La penna di Diablo Cody è impeccabile nel ritrarre i personaggi e caratterizzarli psicologicamente: non solo la schietta e spudorata Juno e il timido e impacciato Paulie, ma anche il padre di Juno (J. K. Simmons) e la matrigna (Allison Janney), pronti ad ascoltare i problemi di Juno e a rispettarne le scelte, non senza ironia tagliente, e anche la coppia scelta da Juno per prendere in adozione il figlio che porta in grembo: una Jennifer Garner e un Jason Bateman impeccabili nell’interpretare una coppia apparentemente perfetta, ma che non tarderà a rivelare la proprie debolezze. Debolezze che, forse, sono quelle che caratterizzano buona parte dei rapporti matrimoniali, o sentimentali in generale, e che spingono Juno a chiedersi se esista un amore che possa durare per sempre.
«Vorrei sapere che è possibile che due persone siano felici insieme per sempre».
La ragazza si trova in stretta sintonia con il futuro padre adottivo Mark, per le passioni per la musica e per i film horror (non manca un elogio a Dario Argento) che hanno in comune. Grazie anche allo stretto rapporto che si instaura con lui, Juno compirà un percorso di maturazione e acquisirà maggiore consapevolezza su se stessa e sulla natura dei rapporti umani.

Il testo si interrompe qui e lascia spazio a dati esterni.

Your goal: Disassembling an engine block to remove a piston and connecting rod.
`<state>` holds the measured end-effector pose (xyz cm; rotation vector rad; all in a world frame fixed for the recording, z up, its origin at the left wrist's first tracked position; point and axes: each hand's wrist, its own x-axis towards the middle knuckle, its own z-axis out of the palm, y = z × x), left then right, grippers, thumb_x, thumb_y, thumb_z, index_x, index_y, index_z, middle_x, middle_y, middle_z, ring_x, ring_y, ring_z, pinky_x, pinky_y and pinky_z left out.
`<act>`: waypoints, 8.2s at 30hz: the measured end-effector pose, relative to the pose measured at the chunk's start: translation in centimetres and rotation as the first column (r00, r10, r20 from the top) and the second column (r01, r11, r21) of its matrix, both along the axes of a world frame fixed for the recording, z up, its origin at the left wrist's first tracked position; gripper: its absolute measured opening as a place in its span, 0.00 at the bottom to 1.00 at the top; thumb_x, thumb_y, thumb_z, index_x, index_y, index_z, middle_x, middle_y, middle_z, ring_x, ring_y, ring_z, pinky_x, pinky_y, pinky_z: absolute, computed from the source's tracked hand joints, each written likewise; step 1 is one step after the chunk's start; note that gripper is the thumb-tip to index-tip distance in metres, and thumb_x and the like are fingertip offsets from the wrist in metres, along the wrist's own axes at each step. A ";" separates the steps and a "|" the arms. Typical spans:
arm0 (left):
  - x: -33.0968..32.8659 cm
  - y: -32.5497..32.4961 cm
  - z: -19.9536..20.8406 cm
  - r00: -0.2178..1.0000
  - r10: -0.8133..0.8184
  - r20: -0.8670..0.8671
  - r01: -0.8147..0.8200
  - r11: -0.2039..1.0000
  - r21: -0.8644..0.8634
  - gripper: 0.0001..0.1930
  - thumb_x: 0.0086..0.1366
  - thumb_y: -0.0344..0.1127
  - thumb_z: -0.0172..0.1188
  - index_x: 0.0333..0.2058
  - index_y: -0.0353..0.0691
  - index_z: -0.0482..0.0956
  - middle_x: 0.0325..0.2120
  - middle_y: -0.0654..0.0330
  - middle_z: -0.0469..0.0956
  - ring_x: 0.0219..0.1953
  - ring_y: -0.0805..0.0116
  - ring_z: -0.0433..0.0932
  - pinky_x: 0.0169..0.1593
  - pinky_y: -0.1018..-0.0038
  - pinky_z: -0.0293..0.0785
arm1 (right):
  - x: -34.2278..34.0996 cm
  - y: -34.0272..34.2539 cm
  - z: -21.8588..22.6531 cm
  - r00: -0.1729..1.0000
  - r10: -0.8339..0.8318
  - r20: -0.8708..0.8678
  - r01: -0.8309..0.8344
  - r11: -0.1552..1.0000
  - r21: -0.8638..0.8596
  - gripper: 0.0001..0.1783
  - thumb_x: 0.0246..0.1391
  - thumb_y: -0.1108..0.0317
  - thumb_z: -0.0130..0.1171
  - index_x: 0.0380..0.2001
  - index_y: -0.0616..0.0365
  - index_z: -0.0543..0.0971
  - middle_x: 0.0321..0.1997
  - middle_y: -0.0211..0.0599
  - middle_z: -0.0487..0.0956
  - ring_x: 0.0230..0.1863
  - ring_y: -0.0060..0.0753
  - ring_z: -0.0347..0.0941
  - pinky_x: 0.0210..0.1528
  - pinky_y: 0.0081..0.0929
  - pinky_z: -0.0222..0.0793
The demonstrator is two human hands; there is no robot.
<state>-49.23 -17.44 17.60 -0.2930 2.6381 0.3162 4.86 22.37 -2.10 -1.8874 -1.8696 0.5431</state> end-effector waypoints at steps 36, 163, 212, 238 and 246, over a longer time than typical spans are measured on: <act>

La colonna sonora è uno dei punti di forza del film: filastrocche e ninna nanne folk, musica indie anni ’90 (Barry Louis Polisar, Kimya Dawson) si alternano al grunge amato da Mark e al punk amato da Juno, fan accanita di Iggy Pop; fanno parte dell’OST anche Sonic Youth e il glam rock dei Mott The Hoople. Il brano più famoso è una cover di “Anyone Else But You” dei Moldy Peaches, cantata dagli attori Ellen Page e Michael Cera.
Il film ha ottenuto quattro nomination per Miglior film, Miglior regia a Jason Reitman, Miglior attrice protagonista a Ellen Page e Miglior sceneggiatura originale, premio – quest’ultimo – meritatamente vinto da Diablo Cody.